◆ DESCRIPTION OF THE TASK:
Which lines belong in the answer? Exactly those from the line containing "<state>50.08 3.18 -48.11" through the last line of the records below, repeated as written.

(Stored records)
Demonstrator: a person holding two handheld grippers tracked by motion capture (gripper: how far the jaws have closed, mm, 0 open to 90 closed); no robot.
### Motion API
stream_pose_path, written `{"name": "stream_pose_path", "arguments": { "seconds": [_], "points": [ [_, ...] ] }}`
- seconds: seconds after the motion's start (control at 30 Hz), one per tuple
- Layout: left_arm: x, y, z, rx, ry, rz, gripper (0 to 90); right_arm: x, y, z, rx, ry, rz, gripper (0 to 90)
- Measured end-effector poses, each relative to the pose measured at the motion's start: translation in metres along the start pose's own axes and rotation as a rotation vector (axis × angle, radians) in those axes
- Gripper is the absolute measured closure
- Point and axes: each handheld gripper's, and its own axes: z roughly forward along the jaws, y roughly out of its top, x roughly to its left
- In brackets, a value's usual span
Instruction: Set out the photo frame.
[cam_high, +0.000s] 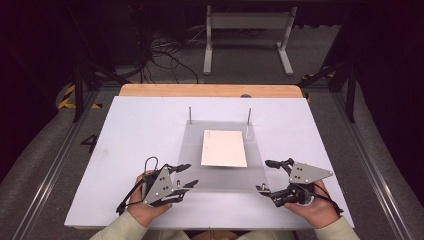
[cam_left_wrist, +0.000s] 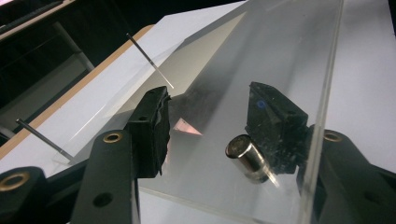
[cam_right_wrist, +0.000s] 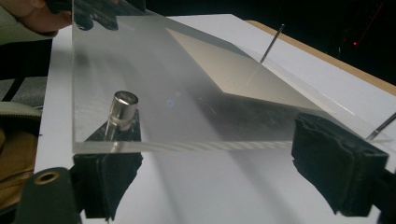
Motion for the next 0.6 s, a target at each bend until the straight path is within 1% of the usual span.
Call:
{"name": "stream_pose_path", "arguments": {
  "seconds": [0.03, 0.07, 0.1, 0.2, 0.23, 0.3, 0.37, 0.4, 0.43, 0.57, 0.6],
  "points": [
    [0.000, 0.000, 0.000, 0.001, 0.001, -0.001, 47.9, 0.002, 0.001, 0.002, -0.008, 0.008, -0.025, 14.1],
    [0.000, 0.000, -0.001, 0.007, 0.005, -0.007, 47.9, 0.003, 0.002, 0.003, -0.016, 0.013, -0.035, 13.7],
    [0.000, 0.000, -0.001, 0.007, 0.005, -0.007, 47.8, 0.003, 0.002, 0.003, -0.016, 0.013, -0.035, 13.7],
    [0.000, 0.000, 0.000, 0.001, -0.001, -0.002, 47.7, 0.007, 0.006, 0.008, -0.047, 0.034, -0.069, 13.1],
    [0.000, 0.000, 0.000, 0.001, -0.001, -0.002, 47.7, 0.008, 0.006, 0.009, -0.050, 0.037, -0.083, 13.1],
    [0.000, 0.000, 0.001, -0.003, -0.004, -0.004, 47.6, 0.008, 0.007, 0.010, -0.054, 0.040, -0.090, 13.1],
    [0.000, 0.000, 0.001, -0.005, -0.007, -0.006, 47.3, 0.010, 0.008, 0.013, -0.062, 0.050, -0.100, 13.8],
    [0.001, 0.000, 0.001, -0.005, -0.008, -0.006, 47.3, 0.010, 0.009, 0.016, -0.061, 0.057, -0.117, 15.0],
    [0.001, 0.000, 0.001, -0.005, -0.009, -0.006, 47.3, 0.010, 0.009, 0.016, -0.061, 0.057, -0.117, 15.0],
    [0.000, 0.000, 0.002, -0.006, -0.010, -0.005, 47.3, 0.011, 0.009, 0.022, -0.062, 0.066, -0.144, 17.2],
    [0.000, 0.000, 0.002, -0.006, -0.010, -0.006, 47.3, 0.011, 0.009, 0.024, -0.065, 0.069, -0.157, 20.3]
  ]
}}
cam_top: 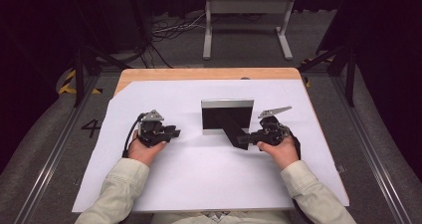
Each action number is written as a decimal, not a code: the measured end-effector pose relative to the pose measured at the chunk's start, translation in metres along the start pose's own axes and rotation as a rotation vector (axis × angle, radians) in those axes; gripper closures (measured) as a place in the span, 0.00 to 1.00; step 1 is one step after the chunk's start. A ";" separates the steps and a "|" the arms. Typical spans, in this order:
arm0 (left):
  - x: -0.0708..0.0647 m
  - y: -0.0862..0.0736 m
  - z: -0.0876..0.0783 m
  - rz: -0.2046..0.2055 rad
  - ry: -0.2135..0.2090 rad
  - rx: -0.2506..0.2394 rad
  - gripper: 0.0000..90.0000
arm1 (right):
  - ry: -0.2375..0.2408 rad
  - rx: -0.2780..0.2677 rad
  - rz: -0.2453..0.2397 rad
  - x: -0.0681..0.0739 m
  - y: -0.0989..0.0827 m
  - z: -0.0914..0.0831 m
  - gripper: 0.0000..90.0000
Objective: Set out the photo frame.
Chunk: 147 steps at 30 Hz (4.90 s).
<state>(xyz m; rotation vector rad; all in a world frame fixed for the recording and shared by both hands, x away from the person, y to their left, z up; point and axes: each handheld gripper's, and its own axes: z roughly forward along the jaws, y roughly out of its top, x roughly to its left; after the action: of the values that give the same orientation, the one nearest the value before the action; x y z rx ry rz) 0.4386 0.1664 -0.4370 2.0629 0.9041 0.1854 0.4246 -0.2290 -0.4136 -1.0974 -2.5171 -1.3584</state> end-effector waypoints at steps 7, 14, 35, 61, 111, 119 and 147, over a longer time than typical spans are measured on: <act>-0.001 0.003 0.003 0.004 -0.007 -0.002 0.75 | -0.039 0.041 -0.036 0.006 -0.005 0.003 0.92; -0.002 0.008 0.008 0.022 -0.018 0.001 0.75 | -0.075 0.085 -0.064 0.012 -0.011 0.006 0.91; -0.006 0.016 0.018 0.047 -0.042 0.008 0.77 | -0.108 0.114 -0.052 0.015 -0.019 0.003 0.85; -0.009 0.022 0.022 0.053 0.009 -0.014 0.82 | -0.174 -0.022 -0.131 0.021 -0.011 -0.036 0.81; -0.028 0.036 0.071 0.086 -0.055 0.040 1.00 | -0.317 -0.152 -0.204 0.007 -0.015 -0.089 0.96; -0.034 0.037 0.075 0.127 -0.068 0.082 1.00 | -0.306 -0.148 -0.203 0.007 -0.015 -0.089 0.96; -0.040 0.039 0.073 0.167 -0.177 0.166 1.00 | -0.264 -0.127 -0.148 0.006 -0.014 -0.105 0.97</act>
<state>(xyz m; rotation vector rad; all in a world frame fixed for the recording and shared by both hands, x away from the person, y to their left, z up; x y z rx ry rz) 0.4617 0.0775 -0.4462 2.2698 0.6581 0.0151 0.3848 -0.3099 -0.3582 -1.2083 -2.7802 -1.5202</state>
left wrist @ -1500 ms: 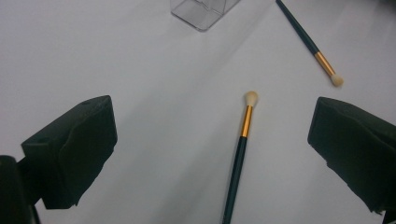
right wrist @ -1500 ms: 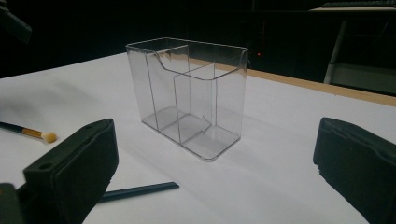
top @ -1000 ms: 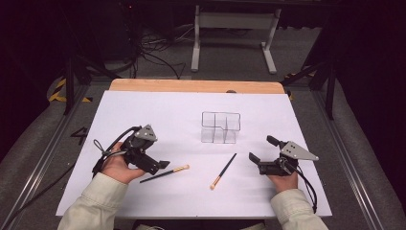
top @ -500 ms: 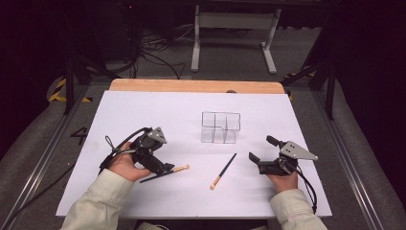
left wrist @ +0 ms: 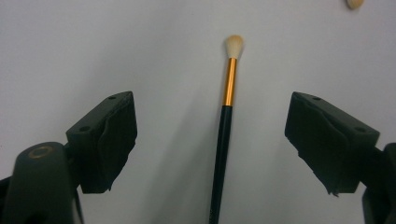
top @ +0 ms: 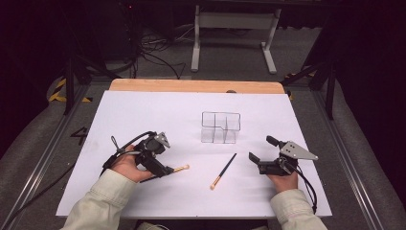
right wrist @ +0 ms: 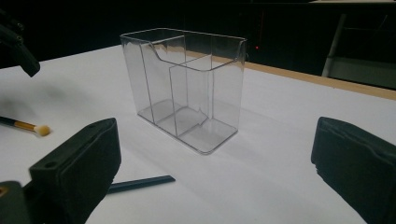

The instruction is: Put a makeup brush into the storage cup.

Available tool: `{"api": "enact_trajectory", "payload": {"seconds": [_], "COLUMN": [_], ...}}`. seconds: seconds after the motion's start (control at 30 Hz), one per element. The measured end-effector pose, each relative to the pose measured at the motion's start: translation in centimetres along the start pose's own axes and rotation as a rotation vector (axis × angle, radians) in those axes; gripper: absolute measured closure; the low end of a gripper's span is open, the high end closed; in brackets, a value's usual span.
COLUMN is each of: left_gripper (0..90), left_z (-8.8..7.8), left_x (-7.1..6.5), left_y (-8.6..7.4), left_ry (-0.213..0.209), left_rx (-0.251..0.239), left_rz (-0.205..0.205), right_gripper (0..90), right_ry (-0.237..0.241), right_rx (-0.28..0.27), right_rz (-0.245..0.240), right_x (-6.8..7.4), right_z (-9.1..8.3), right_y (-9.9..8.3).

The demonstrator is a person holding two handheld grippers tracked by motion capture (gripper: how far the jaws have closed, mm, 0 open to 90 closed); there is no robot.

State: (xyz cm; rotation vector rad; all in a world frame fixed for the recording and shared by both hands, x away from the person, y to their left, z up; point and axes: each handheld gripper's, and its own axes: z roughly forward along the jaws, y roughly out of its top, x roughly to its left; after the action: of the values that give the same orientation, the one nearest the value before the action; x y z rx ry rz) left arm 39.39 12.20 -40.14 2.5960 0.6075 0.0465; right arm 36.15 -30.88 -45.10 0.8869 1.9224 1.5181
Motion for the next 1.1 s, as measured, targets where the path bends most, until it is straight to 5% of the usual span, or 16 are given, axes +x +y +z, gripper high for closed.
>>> {"api": "enact_trajectory", "payload": {"seconds": [1.1], "left_gripper": [55.2], "left_z": [1.8], "left_x": [0.5], "left_y": [-0.6], "left_ry": [-0.09], "left_rx": [0.134], "left_rz": [-0.012], "right_gripper": [3.7], "right_ry": [0.004], "right_rx": [0.017], "right_rz": [-0.007], "right_x": [0.1], "right_z": [0.2], "right_y": [-0.1]}}
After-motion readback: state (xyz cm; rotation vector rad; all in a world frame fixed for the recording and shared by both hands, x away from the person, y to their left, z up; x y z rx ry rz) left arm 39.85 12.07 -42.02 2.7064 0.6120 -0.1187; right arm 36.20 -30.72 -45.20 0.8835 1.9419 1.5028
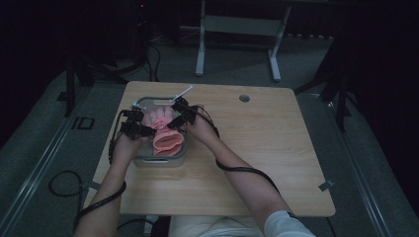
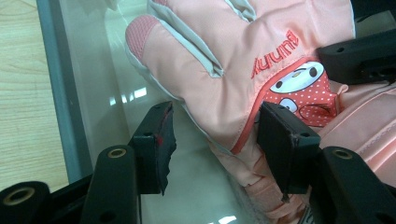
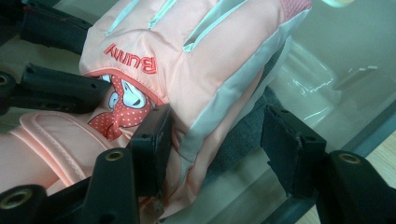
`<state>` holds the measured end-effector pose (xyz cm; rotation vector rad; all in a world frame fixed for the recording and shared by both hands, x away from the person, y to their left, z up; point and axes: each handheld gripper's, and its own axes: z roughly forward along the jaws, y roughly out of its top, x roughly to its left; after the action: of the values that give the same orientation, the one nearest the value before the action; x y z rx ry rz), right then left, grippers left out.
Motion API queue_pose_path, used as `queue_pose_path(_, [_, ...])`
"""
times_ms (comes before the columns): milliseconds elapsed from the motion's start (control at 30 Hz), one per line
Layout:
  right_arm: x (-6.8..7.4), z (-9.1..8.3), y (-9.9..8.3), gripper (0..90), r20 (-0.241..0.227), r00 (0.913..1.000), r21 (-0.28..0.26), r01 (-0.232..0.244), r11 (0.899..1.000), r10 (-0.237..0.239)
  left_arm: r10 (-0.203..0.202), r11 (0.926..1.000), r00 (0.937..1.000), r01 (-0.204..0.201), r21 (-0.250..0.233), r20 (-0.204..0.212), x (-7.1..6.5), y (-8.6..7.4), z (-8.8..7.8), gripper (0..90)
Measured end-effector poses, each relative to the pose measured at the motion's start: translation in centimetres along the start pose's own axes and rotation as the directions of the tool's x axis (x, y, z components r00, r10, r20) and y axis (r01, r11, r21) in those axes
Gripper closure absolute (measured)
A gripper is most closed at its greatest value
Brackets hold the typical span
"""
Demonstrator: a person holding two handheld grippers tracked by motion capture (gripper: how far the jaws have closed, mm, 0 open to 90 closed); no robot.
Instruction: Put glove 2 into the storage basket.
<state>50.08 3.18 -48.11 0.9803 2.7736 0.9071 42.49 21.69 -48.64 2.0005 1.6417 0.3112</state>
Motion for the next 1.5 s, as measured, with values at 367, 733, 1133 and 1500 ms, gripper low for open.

◆ ANSWER SECTION:
<state>50.08 3.18 -48.11 0.9803 2.7736 0.9071 42.49 21.69 -48.64 2.0005 1.6417 0.3112</state>
Motion for the next 1.5 s, as measured, with values at 367, 733, 1133 and 1500 ms, gripper low for open.

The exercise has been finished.